TCL Chinese Theatre throws 95th birthday party

Wave Staff and Wire Reports

HOLLYWOOD — With fanfare, cake and even a Marilyn Monroe impersonator, a 95th birthday party was held May 18 for the TCL Chinese Theatre, celebrated as the world’s most famous movie house.

“On this date 95 years ago, Sid Grauman opened this historic movie palace of the stars with the gala world premiere of Cecil B. DeMille’s ‘The King of Kings,’” Levi Tinker, the venue’s theater operations manager, said during the ceremony.

“During these 95 years, the TCL Chinese Theatre has played host to the star-studded red-carpet premieres of some of the biggest and most important movies of all time, becoming the most famous movie theater on the planet,” he added.

Known worldwide for its famous forecourt, which features hand and footprints from dozens of cinema’s most memorable names — including Marilyn Monroe, John Wayne, George Burns, Mary Pickford and Douglas Fairbanks — the theater is also known for its iconic architecture and ornate interior.

Tiffany Nitsche, president of the Los Angeles Historic Theater Foundation, called the venue “indisputably the most famous theater in the world.”

Grauman was “a master showman who was truly a visionary of what theaters could be,” she said. “He always understood the escapism that audiences were looking for.”

The theater “is a tangible idea of Hollywood,” she said. “It’s the first stop on a visitor’s trip to Hollywood, the idea of a place that was once the playground of Hollywood’s favorite actors, writers and directors. It’s a connection to the past and to the future.”

The theater has undergone three name changes over 95 years. Originally Grauman’s Chinese Theatre, it became Mann’s Chinese Theatre in 1973. That lasted until 2001.

In 2013, Chinese electronics manufacturer TCL Corporation purchased naming rights to the theater and it became TCL Chinese Theatre. Later that year, the theater partnered with the IMAX Corporation and the theater was converted into a custom-designed IMAX theater with 932 seats.

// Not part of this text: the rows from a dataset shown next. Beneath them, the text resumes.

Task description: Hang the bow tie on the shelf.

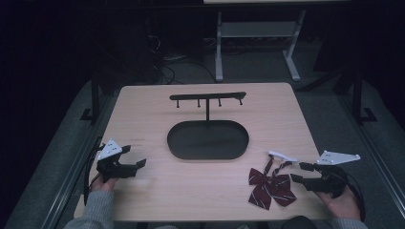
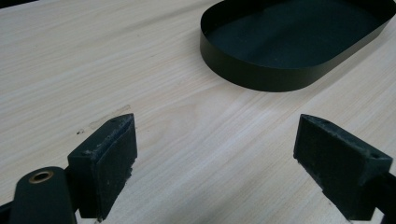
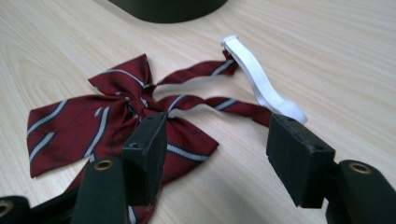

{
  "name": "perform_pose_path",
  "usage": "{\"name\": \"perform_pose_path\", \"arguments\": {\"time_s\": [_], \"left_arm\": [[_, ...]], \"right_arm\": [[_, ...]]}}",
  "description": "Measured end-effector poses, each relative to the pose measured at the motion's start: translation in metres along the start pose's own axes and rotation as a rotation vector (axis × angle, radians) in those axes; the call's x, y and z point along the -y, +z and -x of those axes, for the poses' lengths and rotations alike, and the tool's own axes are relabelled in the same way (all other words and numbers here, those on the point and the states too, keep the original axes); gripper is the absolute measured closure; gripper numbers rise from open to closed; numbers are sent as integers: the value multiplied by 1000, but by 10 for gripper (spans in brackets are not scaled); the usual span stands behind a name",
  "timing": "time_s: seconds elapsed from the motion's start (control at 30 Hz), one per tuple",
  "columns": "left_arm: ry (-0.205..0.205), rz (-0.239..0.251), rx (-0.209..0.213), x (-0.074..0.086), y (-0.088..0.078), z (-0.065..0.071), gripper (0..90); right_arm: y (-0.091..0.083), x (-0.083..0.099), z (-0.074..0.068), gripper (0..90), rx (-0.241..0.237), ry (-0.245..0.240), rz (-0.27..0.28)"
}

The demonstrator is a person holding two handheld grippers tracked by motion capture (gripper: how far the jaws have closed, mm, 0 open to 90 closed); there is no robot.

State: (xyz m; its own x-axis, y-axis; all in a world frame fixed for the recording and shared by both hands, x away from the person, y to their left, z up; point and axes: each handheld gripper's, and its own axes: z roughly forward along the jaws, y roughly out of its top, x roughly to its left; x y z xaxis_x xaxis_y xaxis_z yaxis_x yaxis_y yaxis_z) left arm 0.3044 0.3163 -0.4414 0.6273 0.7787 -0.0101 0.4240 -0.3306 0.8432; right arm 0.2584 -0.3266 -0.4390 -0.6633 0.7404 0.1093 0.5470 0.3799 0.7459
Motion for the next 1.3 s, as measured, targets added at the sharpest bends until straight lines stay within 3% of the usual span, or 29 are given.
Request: {"name": "perform_pose_path", "arguments": {"time_s": [0.37,0.63,1.3], "left_arm": [[12,-10,4,0,1,1,130],[4,-3,2,0,1,1,130],[2,5,1,0,-1,1,130]], "right_arm": [[3,-17,-7,369,-30,-42,9],[4,-34,-8,366,-25,-74,-1],[21,-61,-7,380,-47,-117,-79]]}}
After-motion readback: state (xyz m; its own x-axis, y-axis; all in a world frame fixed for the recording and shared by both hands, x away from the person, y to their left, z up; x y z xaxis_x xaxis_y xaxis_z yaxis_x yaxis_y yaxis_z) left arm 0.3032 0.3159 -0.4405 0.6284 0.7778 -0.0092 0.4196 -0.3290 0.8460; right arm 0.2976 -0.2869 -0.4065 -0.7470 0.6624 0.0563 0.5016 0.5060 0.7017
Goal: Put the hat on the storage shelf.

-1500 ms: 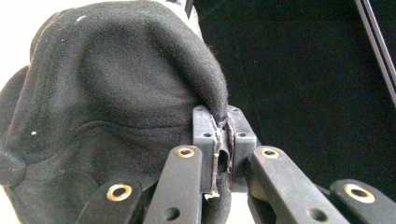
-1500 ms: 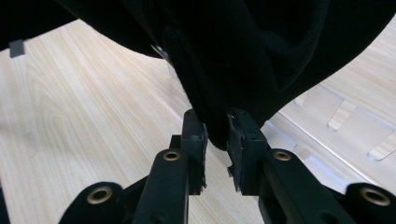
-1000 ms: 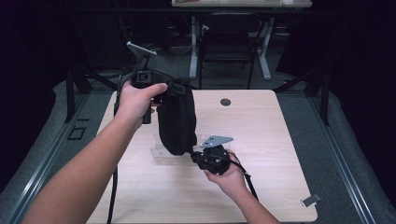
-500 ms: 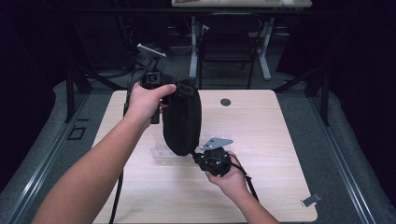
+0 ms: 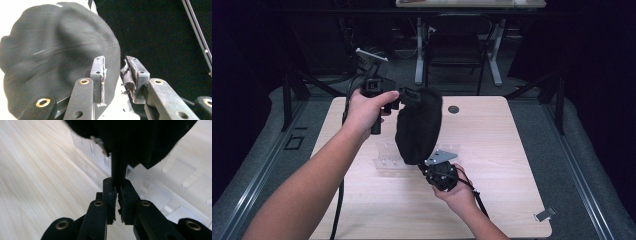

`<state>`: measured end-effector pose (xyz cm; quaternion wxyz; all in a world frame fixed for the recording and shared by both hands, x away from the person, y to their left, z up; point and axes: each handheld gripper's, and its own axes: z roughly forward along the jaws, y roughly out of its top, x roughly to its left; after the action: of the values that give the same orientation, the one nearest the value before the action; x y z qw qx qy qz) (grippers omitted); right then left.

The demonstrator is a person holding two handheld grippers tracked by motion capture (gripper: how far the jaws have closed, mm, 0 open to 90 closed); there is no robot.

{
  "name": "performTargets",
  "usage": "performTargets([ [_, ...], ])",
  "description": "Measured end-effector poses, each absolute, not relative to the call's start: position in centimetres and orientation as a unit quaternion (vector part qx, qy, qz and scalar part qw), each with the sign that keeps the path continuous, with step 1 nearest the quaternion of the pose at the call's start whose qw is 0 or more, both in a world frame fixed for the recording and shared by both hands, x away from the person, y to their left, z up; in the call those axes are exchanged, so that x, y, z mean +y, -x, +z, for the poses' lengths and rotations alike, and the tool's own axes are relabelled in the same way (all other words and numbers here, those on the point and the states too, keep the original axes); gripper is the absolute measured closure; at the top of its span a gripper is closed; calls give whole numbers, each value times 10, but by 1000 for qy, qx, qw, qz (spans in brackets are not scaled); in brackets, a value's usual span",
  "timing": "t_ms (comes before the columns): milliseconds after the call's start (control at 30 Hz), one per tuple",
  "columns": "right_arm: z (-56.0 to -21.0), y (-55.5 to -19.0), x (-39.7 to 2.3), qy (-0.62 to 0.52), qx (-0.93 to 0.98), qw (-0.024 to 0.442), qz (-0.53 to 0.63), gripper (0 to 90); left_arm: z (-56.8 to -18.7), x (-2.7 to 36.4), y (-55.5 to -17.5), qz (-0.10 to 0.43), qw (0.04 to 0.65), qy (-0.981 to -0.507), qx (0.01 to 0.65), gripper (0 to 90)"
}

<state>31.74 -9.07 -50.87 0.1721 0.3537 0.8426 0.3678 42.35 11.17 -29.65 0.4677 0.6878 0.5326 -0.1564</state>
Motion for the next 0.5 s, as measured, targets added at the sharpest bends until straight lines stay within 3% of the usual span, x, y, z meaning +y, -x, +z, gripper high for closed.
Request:
performTargets([
  [500, -517, -316, -99, -373, 831, 156, 381, 832, -311, 160, -421, -121, 454, -678, 565, 653],
])
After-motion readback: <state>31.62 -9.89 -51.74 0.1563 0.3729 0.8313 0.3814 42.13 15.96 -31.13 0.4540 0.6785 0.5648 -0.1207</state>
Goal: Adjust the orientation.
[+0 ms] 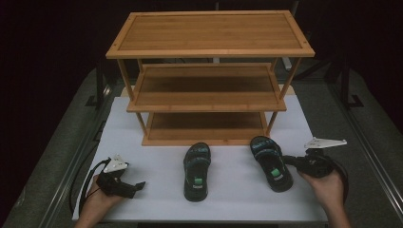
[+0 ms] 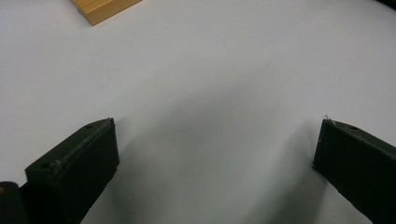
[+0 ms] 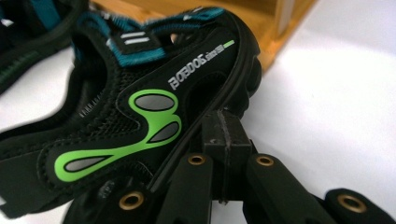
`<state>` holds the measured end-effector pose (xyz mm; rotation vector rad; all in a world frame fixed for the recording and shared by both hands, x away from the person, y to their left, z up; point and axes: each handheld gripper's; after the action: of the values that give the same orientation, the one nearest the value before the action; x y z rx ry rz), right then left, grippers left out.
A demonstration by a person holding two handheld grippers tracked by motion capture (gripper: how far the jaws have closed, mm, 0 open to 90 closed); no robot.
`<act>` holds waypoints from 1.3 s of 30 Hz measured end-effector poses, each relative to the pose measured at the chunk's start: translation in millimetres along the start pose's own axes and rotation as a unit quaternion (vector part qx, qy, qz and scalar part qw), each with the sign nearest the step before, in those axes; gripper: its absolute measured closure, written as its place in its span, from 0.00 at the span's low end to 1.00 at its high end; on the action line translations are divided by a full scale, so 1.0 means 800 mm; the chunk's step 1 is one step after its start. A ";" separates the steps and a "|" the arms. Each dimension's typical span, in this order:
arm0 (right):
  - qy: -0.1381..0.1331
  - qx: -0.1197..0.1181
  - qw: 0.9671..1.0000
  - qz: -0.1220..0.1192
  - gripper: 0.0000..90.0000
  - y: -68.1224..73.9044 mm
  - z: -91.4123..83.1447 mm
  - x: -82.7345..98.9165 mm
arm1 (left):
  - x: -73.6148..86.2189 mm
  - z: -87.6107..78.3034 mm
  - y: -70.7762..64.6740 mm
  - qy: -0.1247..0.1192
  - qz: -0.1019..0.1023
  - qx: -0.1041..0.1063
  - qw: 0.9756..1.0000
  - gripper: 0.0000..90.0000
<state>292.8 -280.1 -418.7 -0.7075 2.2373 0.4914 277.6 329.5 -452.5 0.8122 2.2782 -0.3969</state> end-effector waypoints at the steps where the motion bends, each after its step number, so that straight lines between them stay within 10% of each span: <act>1: 0.004 0.001 1.000 0.002 1.00 -0.003 0.002 0.002 | 0.000 0.000 0.000 0.000 0.000 0.000 1.000 0.00; 13: 0.033 -0.001 0.999 0.016 0.99 -0.016 0.016 0.016 | 0.000 0.000 0.000 0.000 -0.001 0.000 1.000 0.00; 19: -0.014 0.015 1.000 0.023 0.83 -0.023 -0.015 0.008 | 0.000 0.000 0.000 0.000 -0.001 0.001 1.000 0.00; 26: -0.067 -0.051 0.996 -0.007 0.61 -0.014 -0.037 -0.018 | 0.000 0.000 0.000 0.000 -0.001 0.000 1.000 0.00; 39: -0.042 -0.129 0.989 -0.059 0.50 -0.008 0.006 -0.050 | 0.000 0.000 0.000 0.000 0.000 0.000 1.000 0.00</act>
<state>322.8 -269.0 -392.8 -0.9270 2.0594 0.7456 277.7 329.7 -452.6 0.8117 2.2773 -0.3968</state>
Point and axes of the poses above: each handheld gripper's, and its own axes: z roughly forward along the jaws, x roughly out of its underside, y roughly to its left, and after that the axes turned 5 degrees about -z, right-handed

Fairbanks and Pickford were the first stars to have their handprints preserved in the theater’s forecourt in April 1927. Since then nearly 200 more stars have added their handprints, footprints and signatures to the collections. Leo the Lion, the symbol of MGM Studio, left his paw prints in the cement in 2014.

Cowboy stars Tom Mix, Gene Autry and Roy Rogers had their horses’ hoofprints placed next to their prints over the years.

The May 18 celebration featured a cake-cutting by a Marilyn Monroe impersonator, who also twirled her white dress in the forecourt where her character is immortalized.

Greg Schreiner, president of the Marilyn Remembered Fan Club, said the theater “played a large role in Marilyn Monroe’s early life.

“As a young girl living with a foster family in Hollywood, she would spend her weekends watching and re-watching whatever film was playing at this theater, and dreaming of one day becoming a movie star herself,” he said. “On June 26, 1951, that dream came true when she formally placed her footprints and handprints in the forecourt of this theater.”

To mark the occasion, a plaque honoring Grauman was unveiled that will be placed in the Chinese Theatre multiplex adjacent to the famed venue.